Previously, we’ve talked about design patterns best practices in backend security, then about key management goals and techniques.
It is important to understand that database security evolved with system administration techniques and programming demands, with cryptography and access controls being complementary features, rather than cornerstones.
In classic designs, there are two important drawbacks:
Trust tokens:
they rely on storing trust tokens somewhere inside the infrastructure;
trust tokens barely rely on real-world relationships;
these trust tokens are a large attack surface as they open access to many records at once.
Trusting infrastructure:
all these designs suggest that infrastructure exists, works properly, and is not completely compromised;
some of the classic designs rely on the idea that there is a rough "perimeter" between the inside and the outside world.
This, as it turns out, is not the case anymore*.
Goals of a modern backend security system
Apart from the security practices, today’s application architecture and typical engineering patterns have changed significantly. Also, the level of detail that a modern developer is willing to get into is nothing like it was 10 years ago — the developer expects most of the things to be neatly solved by the existing software and frameworks.
When thinking about database/backend security tools, we generally want:
access control with strong compartmentation: authentication, granular CRUD authorization per user/table, similar to 'grant rights' that exists in databases without encryption;
leakage prevention at rest / in use / in motion;
authenticity and integrity of all data.
When thinking about modern practices, we might add:
The risk model should consider the baseline to be ‘everything will be broken’ threat model:
everything is in the cloud and the cloud itself should have very limited trust,
the database, middleware, API providers, and front-end talk over the open internet,
they don’t have a centralised source of trust,
they don’t share verifiable physical factors,
they can be compromised without having an awareness of other talking parties.
Security instrumentation should easily blend into the data representation:
ORM-friendly,
Prepared statements,
Easy management and entity mapping.
Security functions should include as little cryptographic details as possible to isolate errors and minimise the adoption friction.
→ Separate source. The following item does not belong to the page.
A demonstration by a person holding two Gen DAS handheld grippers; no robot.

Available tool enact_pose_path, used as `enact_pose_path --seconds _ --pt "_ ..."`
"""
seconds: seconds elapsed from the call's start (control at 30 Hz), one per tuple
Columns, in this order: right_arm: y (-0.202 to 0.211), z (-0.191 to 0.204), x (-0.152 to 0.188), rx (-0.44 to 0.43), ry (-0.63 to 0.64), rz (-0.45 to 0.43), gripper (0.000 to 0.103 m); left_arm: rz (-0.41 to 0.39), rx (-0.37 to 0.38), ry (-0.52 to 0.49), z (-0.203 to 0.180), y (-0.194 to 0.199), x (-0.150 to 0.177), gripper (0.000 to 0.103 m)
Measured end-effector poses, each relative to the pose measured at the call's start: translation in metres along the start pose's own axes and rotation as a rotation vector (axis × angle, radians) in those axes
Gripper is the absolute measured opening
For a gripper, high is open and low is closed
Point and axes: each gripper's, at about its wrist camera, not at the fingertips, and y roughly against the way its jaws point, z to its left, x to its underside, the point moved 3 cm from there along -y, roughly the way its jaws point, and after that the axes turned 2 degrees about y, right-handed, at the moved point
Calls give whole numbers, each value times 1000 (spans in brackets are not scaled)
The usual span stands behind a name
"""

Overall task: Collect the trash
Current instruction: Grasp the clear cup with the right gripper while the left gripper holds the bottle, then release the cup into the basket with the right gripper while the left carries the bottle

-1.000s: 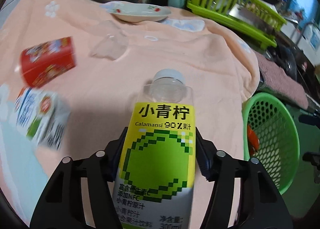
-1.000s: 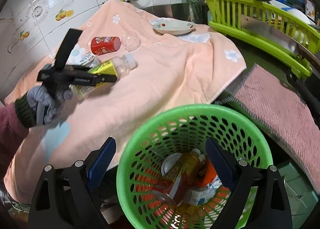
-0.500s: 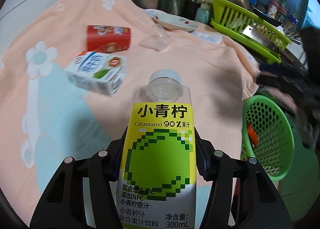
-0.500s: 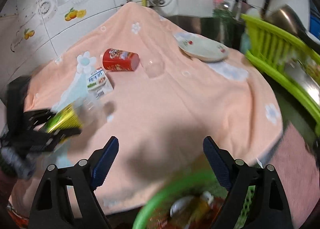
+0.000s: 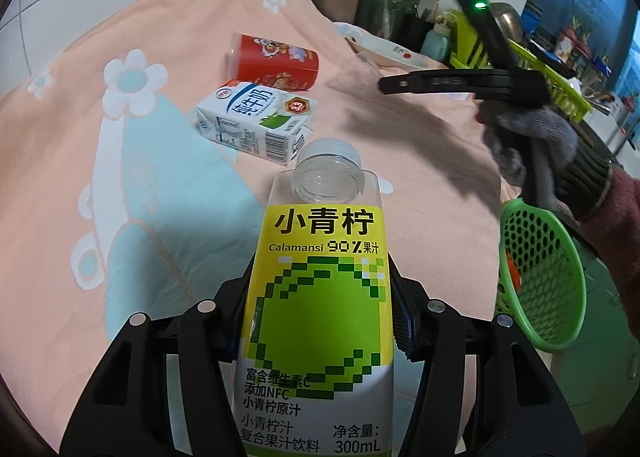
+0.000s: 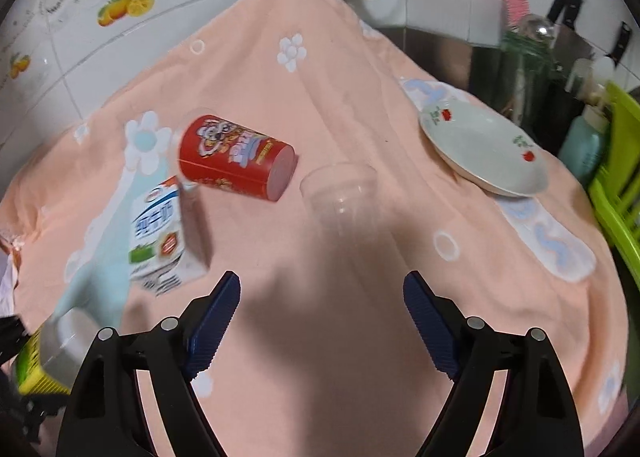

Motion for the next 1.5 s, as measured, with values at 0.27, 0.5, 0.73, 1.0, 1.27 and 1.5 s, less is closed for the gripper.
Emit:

Also, we want to sacrifice as little database-specific benefits as possible:
Backups, compaction;
Indexing protected data and searching over it;
Using protected data in SQL statements;
Control protection with flexible granularity — from cell to table.
Solutions to some challenges
Unfortunately, no all-encompassing solutions for the mentioned problems exist. However, for each of the problems and goals of the backend security design, there are numerous components and techniques that we might use.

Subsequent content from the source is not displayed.